I was escaping here because it was done in the MDN code example I followed that also copied a link. I thought it was generally good practice to avoid potentially malicious XSS from user input. In this case, the user input would be a selected link on a page. Although the add-on only uses the selected link input to paste into a new tab destination, I wasn’t sure whether or not this was a case where input escaping was required.

Before I mark this [Solved], does anyone else have a comment on the necessity of escaping or sanitizing a user selected link in this case? Is there a good rule of thumb to help to figure out when escaping is absolutely necessary to avoid XSS vulnerabilities on user input?
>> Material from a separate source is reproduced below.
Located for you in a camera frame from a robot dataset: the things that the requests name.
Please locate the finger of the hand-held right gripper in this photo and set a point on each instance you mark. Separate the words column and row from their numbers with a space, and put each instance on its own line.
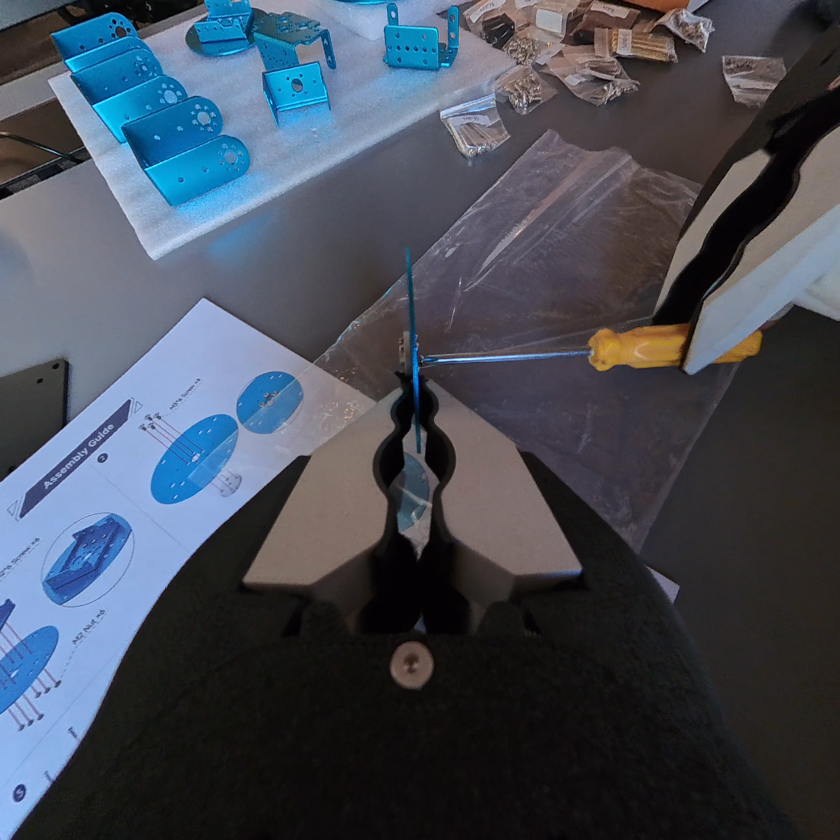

If you want to avoid XSS you should be weary of data: and blob: Links instead. You are not inserting something into HTML here, so no need to remove HTML tags per se, or ensure that the links can’t escape from an <a> tag, you just need to ensure that it is actually an URL that should be loaded.

Thanks, Martin. Is there a built-in function to validate linkUrl and exclude data/blob links in the Web Extension API? Or should I use something similar to the javascript RegEx solutions found here:

Or am I over-thinking things here and really don’t need this extra layer for a simple copy link and paste into tab operation?

isURL(str) {
  var pattern = new RegExp('^(https?:\\/\\/)?'+ // protocol
  '((([a-z\\d]([a-z\\d-]*[a-z\\d])*)\\.)+[a-z]{2,}|'+ // domain name and extension
  '((\\d{1,3}\\.){3}\\d{1,3}))'+ // OR ip (v4) address
  '(\\:\\d+)?'+ // port
  '(\\/[-a-z\\d%@_.~+&:]*)*'+ // path
  '(\\?[;&a-z\\d%@_.,~+&:=-]*)?'+ // query string
  '(\\#[-a-z\\d_]*)?$','i'); // fragment locator
  return pattern.test(str);
}

I mean, if all you want to do is to ensure that you’re getting a valid HTTP(S) url, you do something like

isValidURL(str) => {
  try {
    const url = new URL(str);
    return url.protocol.startsWith("http");
  }
  catch(e) {
    return false;
  }
};

Ah, I see. Thanks again for your help, Martin. Sorry for asking such basic questions.

I’ll use your example to test the selected linkUrl, then get rid of the escapeHTML function. It sounds like anything more than that would be excessive for this simple “copy link to a new tab” operation.